**Your objective**
Starting at the top of the entries below, set down each line exactly as written, and stop after the line containing "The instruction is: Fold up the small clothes".

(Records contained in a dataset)
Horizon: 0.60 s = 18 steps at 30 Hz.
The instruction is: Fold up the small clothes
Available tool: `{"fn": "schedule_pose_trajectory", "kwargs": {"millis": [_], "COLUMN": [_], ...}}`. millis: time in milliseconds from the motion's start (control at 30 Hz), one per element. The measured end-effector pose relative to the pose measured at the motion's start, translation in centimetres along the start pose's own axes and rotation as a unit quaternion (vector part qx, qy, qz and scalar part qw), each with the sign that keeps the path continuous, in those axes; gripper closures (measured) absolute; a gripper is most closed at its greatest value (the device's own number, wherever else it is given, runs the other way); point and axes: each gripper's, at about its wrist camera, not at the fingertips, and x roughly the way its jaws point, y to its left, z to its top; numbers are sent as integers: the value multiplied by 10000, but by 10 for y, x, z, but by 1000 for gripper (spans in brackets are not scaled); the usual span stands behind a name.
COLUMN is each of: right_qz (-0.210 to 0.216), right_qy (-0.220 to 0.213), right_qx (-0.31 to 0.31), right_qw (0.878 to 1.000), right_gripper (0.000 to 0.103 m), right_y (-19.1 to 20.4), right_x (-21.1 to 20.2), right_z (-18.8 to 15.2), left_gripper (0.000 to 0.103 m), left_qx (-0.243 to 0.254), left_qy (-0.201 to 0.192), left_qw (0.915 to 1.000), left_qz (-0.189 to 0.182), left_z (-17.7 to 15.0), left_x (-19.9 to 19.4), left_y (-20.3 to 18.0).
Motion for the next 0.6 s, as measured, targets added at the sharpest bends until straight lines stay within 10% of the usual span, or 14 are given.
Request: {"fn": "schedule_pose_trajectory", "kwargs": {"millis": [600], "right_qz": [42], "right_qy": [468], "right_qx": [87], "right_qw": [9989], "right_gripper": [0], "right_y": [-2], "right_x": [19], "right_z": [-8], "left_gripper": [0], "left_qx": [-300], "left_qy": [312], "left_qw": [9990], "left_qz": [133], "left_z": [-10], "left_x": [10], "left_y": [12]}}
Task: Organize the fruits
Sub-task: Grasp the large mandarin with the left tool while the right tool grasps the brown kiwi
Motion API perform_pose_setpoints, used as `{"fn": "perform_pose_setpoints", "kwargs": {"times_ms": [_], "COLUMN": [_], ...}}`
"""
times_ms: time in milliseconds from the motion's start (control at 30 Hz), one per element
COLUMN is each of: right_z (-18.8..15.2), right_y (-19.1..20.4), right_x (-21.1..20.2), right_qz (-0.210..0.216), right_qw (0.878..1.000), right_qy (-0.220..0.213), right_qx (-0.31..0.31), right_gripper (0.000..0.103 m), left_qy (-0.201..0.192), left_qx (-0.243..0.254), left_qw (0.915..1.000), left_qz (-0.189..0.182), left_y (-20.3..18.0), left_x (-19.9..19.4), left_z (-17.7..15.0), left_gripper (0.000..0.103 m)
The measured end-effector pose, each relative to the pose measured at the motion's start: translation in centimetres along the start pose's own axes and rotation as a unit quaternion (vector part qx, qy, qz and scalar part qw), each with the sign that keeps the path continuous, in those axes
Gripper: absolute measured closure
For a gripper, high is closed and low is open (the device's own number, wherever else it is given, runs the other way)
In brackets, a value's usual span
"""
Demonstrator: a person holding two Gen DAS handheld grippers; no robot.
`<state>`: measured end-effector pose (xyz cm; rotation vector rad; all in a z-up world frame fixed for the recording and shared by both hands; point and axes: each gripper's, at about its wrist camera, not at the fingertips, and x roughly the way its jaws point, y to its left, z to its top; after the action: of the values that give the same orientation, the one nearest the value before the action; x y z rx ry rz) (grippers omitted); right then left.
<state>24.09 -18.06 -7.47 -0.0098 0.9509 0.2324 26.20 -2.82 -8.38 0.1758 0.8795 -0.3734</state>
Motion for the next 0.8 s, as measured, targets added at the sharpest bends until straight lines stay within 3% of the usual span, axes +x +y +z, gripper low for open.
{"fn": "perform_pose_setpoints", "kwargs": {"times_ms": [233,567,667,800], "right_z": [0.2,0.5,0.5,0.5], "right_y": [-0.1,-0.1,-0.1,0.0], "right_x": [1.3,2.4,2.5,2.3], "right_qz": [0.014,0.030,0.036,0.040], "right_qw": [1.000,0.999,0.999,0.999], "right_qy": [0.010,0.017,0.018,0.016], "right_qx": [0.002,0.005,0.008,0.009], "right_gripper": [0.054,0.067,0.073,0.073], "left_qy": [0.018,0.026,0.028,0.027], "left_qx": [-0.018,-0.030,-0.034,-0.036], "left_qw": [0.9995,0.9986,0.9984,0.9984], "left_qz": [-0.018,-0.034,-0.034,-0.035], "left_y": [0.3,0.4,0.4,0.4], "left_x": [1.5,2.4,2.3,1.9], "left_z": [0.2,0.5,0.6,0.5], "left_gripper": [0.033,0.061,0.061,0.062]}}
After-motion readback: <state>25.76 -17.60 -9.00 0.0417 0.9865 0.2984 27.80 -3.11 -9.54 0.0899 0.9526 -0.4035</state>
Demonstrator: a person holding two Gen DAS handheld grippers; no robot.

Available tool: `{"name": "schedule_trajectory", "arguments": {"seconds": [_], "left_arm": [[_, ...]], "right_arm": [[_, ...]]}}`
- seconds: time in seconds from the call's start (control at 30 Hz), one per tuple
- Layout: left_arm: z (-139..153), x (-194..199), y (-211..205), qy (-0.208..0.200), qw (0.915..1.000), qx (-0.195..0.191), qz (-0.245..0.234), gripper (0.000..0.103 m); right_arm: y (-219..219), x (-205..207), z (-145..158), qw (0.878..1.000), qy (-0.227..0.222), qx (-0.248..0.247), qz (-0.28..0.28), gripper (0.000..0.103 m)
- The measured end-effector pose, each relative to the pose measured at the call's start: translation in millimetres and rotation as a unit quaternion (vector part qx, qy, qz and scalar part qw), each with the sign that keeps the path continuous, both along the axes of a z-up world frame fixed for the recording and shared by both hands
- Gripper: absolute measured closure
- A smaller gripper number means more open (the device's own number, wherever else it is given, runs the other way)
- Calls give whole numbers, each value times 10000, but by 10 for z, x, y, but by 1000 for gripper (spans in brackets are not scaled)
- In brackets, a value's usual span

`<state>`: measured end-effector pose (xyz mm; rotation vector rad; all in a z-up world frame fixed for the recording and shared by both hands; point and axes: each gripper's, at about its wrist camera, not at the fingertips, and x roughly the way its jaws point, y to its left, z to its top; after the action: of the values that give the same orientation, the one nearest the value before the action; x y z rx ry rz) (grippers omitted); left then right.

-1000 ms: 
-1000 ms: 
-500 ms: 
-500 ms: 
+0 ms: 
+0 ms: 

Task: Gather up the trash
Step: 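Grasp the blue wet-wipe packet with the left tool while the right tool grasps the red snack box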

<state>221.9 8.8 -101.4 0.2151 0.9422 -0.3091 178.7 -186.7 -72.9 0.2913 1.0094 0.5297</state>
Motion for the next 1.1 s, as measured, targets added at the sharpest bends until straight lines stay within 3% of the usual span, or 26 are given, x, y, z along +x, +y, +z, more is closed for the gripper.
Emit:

**Solution for this task**
Horizon: 0.60 s = 18 steps at 30 Hz.
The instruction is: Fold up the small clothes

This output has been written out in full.